Historical Background

The location was settled by Father Clemente Guillén in 1721 and converted into a mission in 1740 by Father Lambert Hostell. Father Johann Jackob Baegert replaced Hostell in 1750 and built the church.

The mission is located in the valley of Santo Domingo, in a place called San Luis Gonzaga, approximately six miles southwest of Ciudad Constitucion. Access is difficult due to bad roads.

The church is composed of several buildings. One is completely deteriorated; the others are of great value for their historic-architectural heritage.

The temple is a single rectangle oriented east to west. There is a semicircular apse with enclosures on both sides. Two bell towers stand at the entrance.

The interior nave is divided into four sections by means of two bundled arches of carved stone with decorated moldings embedded in the side walls.

The inner sidewalls are symmetrical and contain niches. The central niche is blind and projects out to the exterior. The lateral niches in the upper area have semi-circular arched windows that illuminate and ventilate the nave. The floor of the apse is about six inches higher than the floor of the nave. There is a modest altarpiece with a carving of San Luis Gonzaga as the central element. It is protected by glass.

The interior floor of the temple is made of stone pieces fixed in place. The enclosures have a flat slab that is textured with a mixture of lime. Like the interior walls, there is a small window on the south wall.

 

The entrance is simple but harmonious. The central part of the doorway is framed with a semicircular arch of quarried stone decorated with a low relief floral motif. The upper part of the entrance features carved stone with rosette motifs that horizontally link the bell towers.

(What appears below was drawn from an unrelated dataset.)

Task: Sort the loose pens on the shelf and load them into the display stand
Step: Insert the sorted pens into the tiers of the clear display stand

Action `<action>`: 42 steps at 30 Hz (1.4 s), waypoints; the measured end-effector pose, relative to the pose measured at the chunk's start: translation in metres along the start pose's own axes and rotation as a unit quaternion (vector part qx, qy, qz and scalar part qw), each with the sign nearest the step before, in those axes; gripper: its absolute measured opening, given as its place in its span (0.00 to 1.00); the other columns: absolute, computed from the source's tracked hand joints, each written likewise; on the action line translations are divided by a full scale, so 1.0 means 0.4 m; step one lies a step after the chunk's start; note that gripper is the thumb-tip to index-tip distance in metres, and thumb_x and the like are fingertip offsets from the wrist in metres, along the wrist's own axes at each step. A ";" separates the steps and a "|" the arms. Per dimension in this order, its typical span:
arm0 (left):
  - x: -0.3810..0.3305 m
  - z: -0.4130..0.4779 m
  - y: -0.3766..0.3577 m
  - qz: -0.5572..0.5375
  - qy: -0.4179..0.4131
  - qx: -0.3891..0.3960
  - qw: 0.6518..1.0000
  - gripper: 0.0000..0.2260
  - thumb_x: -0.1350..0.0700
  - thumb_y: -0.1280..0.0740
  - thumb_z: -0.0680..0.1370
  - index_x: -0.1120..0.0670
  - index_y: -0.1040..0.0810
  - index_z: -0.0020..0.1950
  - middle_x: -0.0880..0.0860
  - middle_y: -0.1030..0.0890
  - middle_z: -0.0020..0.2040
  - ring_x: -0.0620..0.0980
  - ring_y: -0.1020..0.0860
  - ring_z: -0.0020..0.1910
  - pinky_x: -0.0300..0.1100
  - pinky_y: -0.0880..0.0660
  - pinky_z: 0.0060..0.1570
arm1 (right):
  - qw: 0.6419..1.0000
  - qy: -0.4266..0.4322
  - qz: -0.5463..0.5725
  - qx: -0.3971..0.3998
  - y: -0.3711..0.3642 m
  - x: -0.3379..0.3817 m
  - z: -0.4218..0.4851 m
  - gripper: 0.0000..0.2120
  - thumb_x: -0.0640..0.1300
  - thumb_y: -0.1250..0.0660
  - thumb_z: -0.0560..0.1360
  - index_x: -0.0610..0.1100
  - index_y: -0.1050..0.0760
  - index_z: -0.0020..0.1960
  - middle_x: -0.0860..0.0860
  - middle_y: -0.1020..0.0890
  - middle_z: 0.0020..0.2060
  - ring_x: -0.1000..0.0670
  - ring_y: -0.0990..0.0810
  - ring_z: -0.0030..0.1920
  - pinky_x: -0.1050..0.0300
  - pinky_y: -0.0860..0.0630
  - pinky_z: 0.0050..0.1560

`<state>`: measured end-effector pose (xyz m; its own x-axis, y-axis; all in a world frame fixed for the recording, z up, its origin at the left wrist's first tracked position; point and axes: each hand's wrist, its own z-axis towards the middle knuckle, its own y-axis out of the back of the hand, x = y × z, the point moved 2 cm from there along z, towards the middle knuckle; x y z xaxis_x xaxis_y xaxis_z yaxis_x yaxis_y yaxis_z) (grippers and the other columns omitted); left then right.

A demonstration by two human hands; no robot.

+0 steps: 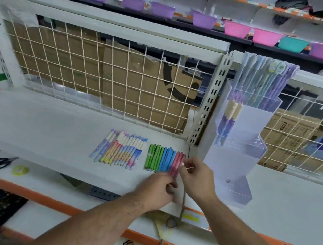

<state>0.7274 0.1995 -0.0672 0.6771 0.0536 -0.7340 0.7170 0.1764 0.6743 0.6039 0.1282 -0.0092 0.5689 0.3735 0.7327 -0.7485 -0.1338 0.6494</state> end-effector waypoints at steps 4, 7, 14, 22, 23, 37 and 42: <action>0.081 -0.050 0.102 -0.049 0.001 -0.050 0.998 0.07 0.62 0.30 0.74 0.51 0.19 0.48 0.44 0.23 0.46 0.41 0.24 0.42 0.26 0.31 0.41 | 1.000 -0.002 -0.001 -0.016 -0.106 0.056 -0.012 0.04 0.43 0.30 0.75 0.48 0.21 0.49 0.56 0.18 0.40 0.53 0.20 0.41 0.57 0.23 0.45; 0.153 -0.085 0.197 -0.047 -0.009 -0.096 0.994 0.05 0.63 0.30 0.74 0.54 0.18 0.46 0.47 0.21 0.44 0.40 0.24 0.41 0.28 0.30 0.41 | 1.000 0.010 -0.008 -0.019 -0.196 0.100 -0.017 0.05 0.42 0.29 0.75 0.45 0.20 0.51 0.53 0.18 0.41 0.51 0.20 0.42 0.54 0.23 0.46; 0.324 -0.086 0.392 0.028 0.045 -0.214 0.975 0.04 0.57 0.30 0.75 0.50 0.23 0.46 0.47 0.22 0.45 0.51 0.21 0.45 0.43 0.24 0.44 | 0.997 0.040 -0.065 -0.024 -0.372 0.185 -0.030 0.07 0.47 0.32 0.78 0.47 0.21 0.54 0.52 0.20 0.48 0.49 0.21 0.47 0.52 0.22 0.46; 0.415 -0.023 0.442 0.076 0.141 -0.220 0.962 0.13 0.47 0.31 0.76 0.53 0.26 0.54 0.52 0.23 0.51 0.54 0.25 0.51 0.48 0.27 0.47 | 0.990 0.047 -0.126 -0.045 -0.425 0.192 -0.014 0.06 0.49 0.33 0.78 0.47 0.21 0.51 0.53 0.22 0.46 0.52 0.26 0.46 0.57 0.28 0.43; 0.414 -0.021 0.438 0.092 0.138 -0.217 0.962 0.13 0.45 0.32 0.76 0.53 0.26 0.53 0.51 0.23 0.50 0.53 0.26 0.50 0.47 0.27 0.46 | 0.991 0.043 -0.121 -0.044 -0.426 0.190 -0.016 0.06 0.48 0.33 0.78 0.47 0.21 0.50 0.54 0.22 0.46 0.52 0.25 0.46 0.57 0.28 0.44; 0.428 -0.017 0.428 0.155 0.154 -0.215 0.952 0.12 0.51 0.38 0.78 0.56 0.22 0.57 0.54 0.19 0.52 0.54 0.23 0.53 0.48 0.27 0.51 | 0.990 0.054 -0.122 -0.045 -0.433 0.183 -0.024 0.05 0.48 0.33 0.78 0.48 0.22 0.46 0.55 0.23 0.41 0.54 0.25 0.40 0.59 0.26 0.39; 0.428 -0.014 0.426 0.182 0.155 -0.198 0.951 0.12 0.48 0.38 0.78 0.56 0.24 0.49 0.53 0.20 0.48 0.53 0.24 0.48 0.46 0.29 0.46 | 0.990 0.051 -0.121 -0.043 -0.431 0.185 -0.027 0.05 0.49 0.33 0.78 0.48 0.23 0.47 0.56 0.23 0.41 0.55 0.24 0.40 0.61 0.27 0.39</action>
<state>0.9647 0.2442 -0.0784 0.7426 0.4587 -0.4880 0.2850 0.4430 0.8500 0.7713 0.1888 -0.0693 0.7008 0.4769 0.5305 -0.6231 0.0472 0.7807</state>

Between the garland and the impost is a small stone cross. The central element ends with a frontispiece and a stone cornice on the parapet. The elements of the towers are symmetrical. Below the garland is a square base with openings on all four sides. At the top is a semicircular arch that ends with a stone cornice like a cupula. On top is a single wooden cross. The four towers are finished in a cream-colored stone.

The lateral facades are symmetrical. The lower part of the nave wall extends out into the yard. Standing at the wall, we can observe the bell tower, the elements of the niches that protrude from the nave and the enclosures attached to the apse.

In the upper part of the church we can see the semicircular arch windows that illuminate the nave. The windows are framed in carved stone with flora motifs. Inside the apse, the walls rise to become the barrel vault ceiling.

All the edges of the exterior walls are finished with cream-colored stone. Rainwaters run off the roof through stone gargoyles. The roof of the barrel vault is textured with a mixture of lime. The temple atrium contains stone pavements from the surrounding region.